La persistance de violations graves, généralisées et de longue date des droits de l’homme en République populaire démocratique de Corée ne peut être considérée indépendamment des questions de paix et de sécurité dans la péninsule et dans l’ensemble de la région.

Nombre des violations que j’ai évoquées découlent directement de la militarisation croissante de la République populaire démocratique de Corée ou la soutiennent. Par exemple, le recours généralisé au travail forcé, notamment dans les camps de prisonniers politiques, l’utilisation forcée d’élèves pour s’occuper des récoltes, l’obligation pour les familles de travailler et de fournir un quota de marchandises au Gouvernement, et la confiscation des salaires des travailleurs étrangers, visent à soutenir le dispositif militaire de l’État et sa capacité à fabriquer des armes.

La Charte des Nations Unies indique clairement que les violations des droits de l’homme de cet ordre sont une question d’intérêt international.

Une paix durable ne peut être construite qu’en faisant progresser les droits de l’homme et leurs corollaires : la réconciliation, l’inclusion et la justice.

Les traités internationaux relatifs aux droits de l’homme et les organismes des Nations Unies chargés des droits de l’homme fournissent un cadre commun permettant d’identifier les obstacles, de résoudre les désaccords et de mesurer les progrès accomplis, de manière à réduire les tensions au sein des États et entre eux.

Dans le passé, la République populaire démocratique de Corée a participé activement à plusieurs de ces mécanismes, même si elle a critiqué certains aspects de leur travail. Malheureusement, ces dernières années, elle s’est coupée de ces sources de dialogue et d’orientation pourtant nécessaires. Le HCDH continue d’encourager le Gouvernement à répondre positivement à mon offre d’assistance technique.

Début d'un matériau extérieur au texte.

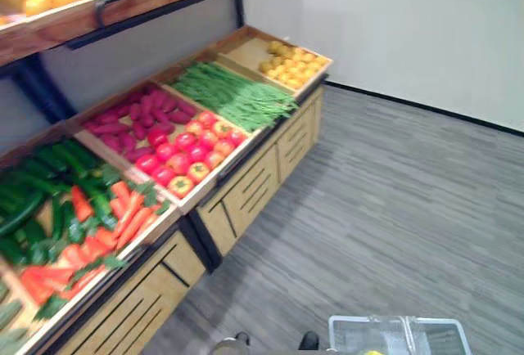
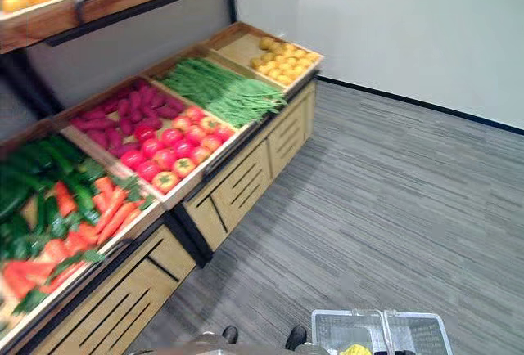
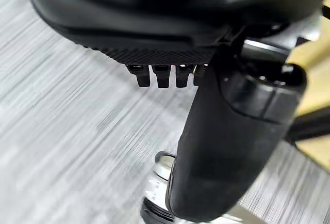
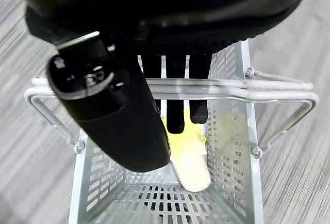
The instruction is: Get the vegetables into the basket
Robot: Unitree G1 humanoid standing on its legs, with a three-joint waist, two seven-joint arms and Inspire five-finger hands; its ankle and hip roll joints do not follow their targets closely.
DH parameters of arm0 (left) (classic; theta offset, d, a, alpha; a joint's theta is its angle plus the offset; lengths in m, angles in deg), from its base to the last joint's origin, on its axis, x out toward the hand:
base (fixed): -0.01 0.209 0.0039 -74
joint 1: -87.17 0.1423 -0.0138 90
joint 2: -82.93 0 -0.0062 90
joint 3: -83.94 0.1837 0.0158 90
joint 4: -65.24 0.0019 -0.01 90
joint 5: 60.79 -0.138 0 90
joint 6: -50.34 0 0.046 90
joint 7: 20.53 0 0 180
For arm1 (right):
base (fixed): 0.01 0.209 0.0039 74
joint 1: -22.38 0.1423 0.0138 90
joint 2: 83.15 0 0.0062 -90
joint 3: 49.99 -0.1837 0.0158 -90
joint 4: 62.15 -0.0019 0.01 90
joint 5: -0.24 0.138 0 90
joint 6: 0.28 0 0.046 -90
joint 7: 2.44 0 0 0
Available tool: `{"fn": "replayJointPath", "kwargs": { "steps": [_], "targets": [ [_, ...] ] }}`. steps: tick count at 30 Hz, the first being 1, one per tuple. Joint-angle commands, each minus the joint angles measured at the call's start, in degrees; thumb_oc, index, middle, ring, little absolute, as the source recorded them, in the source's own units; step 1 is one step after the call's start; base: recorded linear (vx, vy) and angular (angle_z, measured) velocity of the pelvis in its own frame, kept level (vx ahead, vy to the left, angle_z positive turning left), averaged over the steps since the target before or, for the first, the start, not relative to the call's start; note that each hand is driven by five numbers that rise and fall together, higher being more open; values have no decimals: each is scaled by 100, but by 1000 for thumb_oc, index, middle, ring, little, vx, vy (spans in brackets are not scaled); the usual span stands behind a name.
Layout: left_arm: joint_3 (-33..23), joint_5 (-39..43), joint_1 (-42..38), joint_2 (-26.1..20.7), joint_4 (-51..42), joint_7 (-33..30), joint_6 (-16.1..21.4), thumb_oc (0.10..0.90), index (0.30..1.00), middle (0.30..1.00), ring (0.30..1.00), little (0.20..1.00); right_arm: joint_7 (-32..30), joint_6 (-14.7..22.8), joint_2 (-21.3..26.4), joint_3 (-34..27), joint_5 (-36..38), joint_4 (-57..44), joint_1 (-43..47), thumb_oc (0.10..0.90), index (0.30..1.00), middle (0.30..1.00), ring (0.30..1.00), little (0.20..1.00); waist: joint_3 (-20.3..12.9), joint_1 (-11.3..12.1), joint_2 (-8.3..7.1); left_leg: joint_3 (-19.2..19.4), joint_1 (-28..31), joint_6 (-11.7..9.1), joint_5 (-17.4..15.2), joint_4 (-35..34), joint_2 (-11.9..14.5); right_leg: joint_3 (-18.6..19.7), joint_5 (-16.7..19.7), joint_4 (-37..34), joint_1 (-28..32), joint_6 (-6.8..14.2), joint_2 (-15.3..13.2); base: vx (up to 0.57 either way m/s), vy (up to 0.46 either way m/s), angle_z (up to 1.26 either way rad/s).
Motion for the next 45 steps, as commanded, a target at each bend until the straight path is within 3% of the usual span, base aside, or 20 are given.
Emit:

Le prochain Examen périodique universel du pays en novembre 2024 est l’occasion de coopérer, d’instaurer la confiance et de réaliser des progrès.

J’espère également que le pays s’ouvrira à nouveau au monde et rendra ainsi possible d’autres formes d’interactions avec les Nations Unies.

Le retour de l’équipe de pays des Nations Unies à Pyongyang et la conclusion d’un nouveau cadre de partenariat seraient essentiels pour faire avancer les travaux coordonnés visant à remédier aux souffrances de la population de la République populaire démocratique de Corée.

Dans l’esprit du 75e anniversaire de la Déclaration universelle des droits de l’homme, j’exhorte les autorités à engager un dialogue constructif et à rétablir des libertés indispensables, fondement d’une paix durable.

Je vous remercie, Madame la Présidente.